Why now?
Vibe hacking is
the new gold rush.

In the California gold rush of 1848, the people who got rich weren't always the miners. They were the ones who showed up early with shovels to sell. The gold was real, but the real opportunity was in serving the people rushing toward it.

Something structurally similar is happening right now in software security — except instead of shovels, the product being sold is automated exploitation. And instead of a few thousand miners, there are millions of vibe-coded apps being deployed every month by people who have never thought about what happens when someone with bad intentions finds their webhook endpoint.

The scale is different this time

AI coding tools — Cursor, Claude, Lovable, Bolt, v0 — have dramatically lowered the barrier to shipping software. That's genuinely good. People who had ideas but couldn't write code can now build and deploy. The number of apps going to production has exploded.

But scale changes the economics of attack. When there were a few thousand professional developers building payment-connected apps, security researchers and attackers had to hunt individually. Automating attacks across thousands of targets wasn't worth it — the surface area was too fragmented, the codebases too different.

The homogeneity problem

Here's what makes the current moment uniquely dangerous: when millions of developers use the same AI tools with the same prompts, they produce structurally similar code. The same patterns. The same mistakes.

Ask Claude or GPT-4 to "build a Stripe webhook handler" and you'll get something that works — payment events get processed, the happy path functions. What you'll almost never get, without specifically asking, is webhook signature verification. The AI wasn't trained to include it because most of the training data didn't include it.

This means there are now hundreds of thousands of applications with the same missing webhook signature check, the same unprotected refund endpoint, the same price field being passed from the client. The attack surface is vast and uniform. That's exactly what you need to automate exploitation at scale.

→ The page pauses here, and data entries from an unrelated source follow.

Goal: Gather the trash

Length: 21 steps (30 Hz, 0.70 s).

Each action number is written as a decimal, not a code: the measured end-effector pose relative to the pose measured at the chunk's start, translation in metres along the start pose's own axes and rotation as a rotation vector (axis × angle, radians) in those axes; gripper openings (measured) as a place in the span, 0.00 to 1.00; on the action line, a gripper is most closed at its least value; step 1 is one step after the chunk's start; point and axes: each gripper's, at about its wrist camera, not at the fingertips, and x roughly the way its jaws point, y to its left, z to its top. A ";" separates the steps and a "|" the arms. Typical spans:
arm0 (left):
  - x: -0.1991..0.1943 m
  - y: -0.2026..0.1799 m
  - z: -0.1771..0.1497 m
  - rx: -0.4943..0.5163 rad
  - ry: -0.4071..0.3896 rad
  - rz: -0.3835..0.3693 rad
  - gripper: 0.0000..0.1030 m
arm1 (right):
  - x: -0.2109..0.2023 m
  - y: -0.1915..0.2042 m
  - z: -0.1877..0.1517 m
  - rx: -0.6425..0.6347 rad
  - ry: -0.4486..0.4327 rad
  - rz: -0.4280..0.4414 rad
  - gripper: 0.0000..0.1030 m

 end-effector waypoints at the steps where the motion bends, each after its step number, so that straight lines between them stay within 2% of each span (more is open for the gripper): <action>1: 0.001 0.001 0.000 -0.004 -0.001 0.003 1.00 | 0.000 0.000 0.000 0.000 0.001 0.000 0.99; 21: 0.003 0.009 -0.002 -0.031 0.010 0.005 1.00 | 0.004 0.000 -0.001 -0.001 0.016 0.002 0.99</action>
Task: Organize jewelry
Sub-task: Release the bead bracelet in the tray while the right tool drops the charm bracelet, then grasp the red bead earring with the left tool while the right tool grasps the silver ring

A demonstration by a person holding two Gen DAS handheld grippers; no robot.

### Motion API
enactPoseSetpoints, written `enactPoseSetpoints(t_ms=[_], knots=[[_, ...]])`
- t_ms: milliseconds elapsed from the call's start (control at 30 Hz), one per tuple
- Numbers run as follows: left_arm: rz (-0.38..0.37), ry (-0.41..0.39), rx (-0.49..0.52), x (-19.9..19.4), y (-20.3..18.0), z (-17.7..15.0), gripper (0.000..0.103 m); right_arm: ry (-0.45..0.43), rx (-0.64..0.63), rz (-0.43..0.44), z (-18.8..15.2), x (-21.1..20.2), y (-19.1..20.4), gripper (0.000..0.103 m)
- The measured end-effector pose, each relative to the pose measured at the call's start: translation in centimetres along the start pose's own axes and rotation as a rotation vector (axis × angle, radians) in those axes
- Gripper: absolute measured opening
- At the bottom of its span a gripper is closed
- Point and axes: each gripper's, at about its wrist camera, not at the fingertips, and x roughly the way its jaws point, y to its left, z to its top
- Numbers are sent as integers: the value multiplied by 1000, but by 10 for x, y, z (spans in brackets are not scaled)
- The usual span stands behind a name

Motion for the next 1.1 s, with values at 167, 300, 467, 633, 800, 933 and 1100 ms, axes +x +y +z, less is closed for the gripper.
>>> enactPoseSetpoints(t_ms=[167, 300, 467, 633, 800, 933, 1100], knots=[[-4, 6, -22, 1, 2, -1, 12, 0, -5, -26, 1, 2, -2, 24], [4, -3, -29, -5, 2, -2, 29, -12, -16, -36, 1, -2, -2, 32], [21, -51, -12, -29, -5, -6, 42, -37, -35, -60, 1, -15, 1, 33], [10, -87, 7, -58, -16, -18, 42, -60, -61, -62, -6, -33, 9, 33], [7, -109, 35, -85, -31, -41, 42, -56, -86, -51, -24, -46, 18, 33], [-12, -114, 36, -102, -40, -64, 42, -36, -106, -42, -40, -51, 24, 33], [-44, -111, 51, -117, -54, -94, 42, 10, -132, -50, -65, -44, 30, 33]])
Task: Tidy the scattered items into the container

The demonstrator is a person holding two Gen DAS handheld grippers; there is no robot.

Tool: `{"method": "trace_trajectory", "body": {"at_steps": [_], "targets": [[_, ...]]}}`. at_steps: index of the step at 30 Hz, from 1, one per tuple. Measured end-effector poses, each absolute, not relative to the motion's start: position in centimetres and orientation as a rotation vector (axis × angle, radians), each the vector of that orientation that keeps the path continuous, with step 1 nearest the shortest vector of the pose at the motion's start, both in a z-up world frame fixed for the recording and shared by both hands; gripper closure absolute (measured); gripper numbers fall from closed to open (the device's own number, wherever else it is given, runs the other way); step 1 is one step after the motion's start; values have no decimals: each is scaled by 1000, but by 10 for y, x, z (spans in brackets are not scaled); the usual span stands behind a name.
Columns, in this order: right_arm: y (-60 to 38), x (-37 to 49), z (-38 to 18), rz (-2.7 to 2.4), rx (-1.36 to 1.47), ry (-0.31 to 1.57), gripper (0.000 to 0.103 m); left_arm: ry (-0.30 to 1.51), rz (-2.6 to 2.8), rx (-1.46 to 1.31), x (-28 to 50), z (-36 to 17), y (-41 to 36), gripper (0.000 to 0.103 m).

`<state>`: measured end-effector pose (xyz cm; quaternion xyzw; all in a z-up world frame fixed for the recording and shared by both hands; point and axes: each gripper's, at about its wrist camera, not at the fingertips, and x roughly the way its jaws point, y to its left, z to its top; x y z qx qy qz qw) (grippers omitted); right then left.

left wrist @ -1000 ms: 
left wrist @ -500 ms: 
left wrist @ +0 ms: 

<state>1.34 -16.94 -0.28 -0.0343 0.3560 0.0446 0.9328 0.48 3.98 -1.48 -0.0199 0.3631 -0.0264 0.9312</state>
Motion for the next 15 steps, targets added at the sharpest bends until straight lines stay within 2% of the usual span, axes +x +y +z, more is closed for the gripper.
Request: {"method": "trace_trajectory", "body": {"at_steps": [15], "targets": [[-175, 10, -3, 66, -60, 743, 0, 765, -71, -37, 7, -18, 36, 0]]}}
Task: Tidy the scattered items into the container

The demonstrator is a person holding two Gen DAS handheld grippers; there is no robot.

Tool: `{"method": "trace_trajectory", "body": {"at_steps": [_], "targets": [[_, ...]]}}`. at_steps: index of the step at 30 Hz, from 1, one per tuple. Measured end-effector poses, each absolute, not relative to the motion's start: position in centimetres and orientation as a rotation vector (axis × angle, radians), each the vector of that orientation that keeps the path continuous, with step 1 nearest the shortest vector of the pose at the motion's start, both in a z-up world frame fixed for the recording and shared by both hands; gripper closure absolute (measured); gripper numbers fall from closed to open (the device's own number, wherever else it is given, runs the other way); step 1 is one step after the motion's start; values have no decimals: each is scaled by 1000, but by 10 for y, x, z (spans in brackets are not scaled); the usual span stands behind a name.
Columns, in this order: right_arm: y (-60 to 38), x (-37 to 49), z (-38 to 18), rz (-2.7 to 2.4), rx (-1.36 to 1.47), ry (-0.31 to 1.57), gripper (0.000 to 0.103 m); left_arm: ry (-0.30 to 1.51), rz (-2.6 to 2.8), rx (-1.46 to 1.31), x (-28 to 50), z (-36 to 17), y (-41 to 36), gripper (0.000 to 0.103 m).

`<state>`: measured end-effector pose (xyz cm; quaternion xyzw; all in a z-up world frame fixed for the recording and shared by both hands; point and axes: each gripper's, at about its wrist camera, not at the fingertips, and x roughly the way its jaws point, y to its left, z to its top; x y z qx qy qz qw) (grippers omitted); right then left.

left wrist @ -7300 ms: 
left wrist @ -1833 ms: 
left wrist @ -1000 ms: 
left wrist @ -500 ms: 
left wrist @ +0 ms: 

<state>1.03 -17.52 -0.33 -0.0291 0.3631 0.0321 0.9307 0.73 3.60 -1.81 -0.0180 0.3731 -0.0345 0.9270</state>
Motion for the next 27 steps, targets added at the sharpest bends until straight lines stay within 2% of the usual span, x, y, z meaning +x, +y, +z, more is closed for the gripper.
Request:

The economics of automated attacks

In traditional security, a skilled attacker would spend hours or days finding and exploiting a specific target. The ROI was limited by their time. You had to be worth attacking.

Automated attacks change that calculation entirely. A script that scans for unverified webhooks costs almost nothing to run against millions of endpoints. Even a 0.1% hit rate against small SaaS apps generating $1,000/month in revenue becomes a meaningful revenue stream if you can run the script continuously.

You don't need to be a valuable target anymore. You just need to be vulnerable and findable. Both of those are now trivially achievable if your app is public and AI-generated.

Why the window is right now

This situation won't last forever. AI coding tools will get better at generating secure code. Security-conscious defaults will become standard in the frameworks people use. The industry will develop better tooling for catching these issues at the vibe-code level.

But that's a two to three year horizon. Right now, in 2025, there is a massive and growing gap between the number of apps being shipped and the security review they're receiving. The apps that shipped 18 months ago are sitting in production with vulnerabilities no one has looked at.

The wave will hit before the tooling catches up. The question is whether your app is going to be on the receiving end of it, or whether you've already closed the obvious doors.

What the first wave looks like

I've thought a lot about what a coordinated automated attack against the vibe-coded SaaS ecosystem looks like. The template is already there — it's just smaller attacks, repeated against many targets instead of one.

Someone writes a scanner that identifies apps built with common vibe-coding stacks. It looks for exposed Stripe-related endpoints, tests for the absence of webhook signature verification, probes for price manipulation vulnerabilities. It runs continuously against new deployments on Vercel and similar platforms. When it finds a hit, it flags it for manual or automated exploitation.

This isn't speculative. Versions of this already exist for older vulnerability classes. The only reason it hasn't happened at scale to vibe-coded apps yet is that the apps themselves are still relatively new. The window between "app ships" and "app gets found" is closing.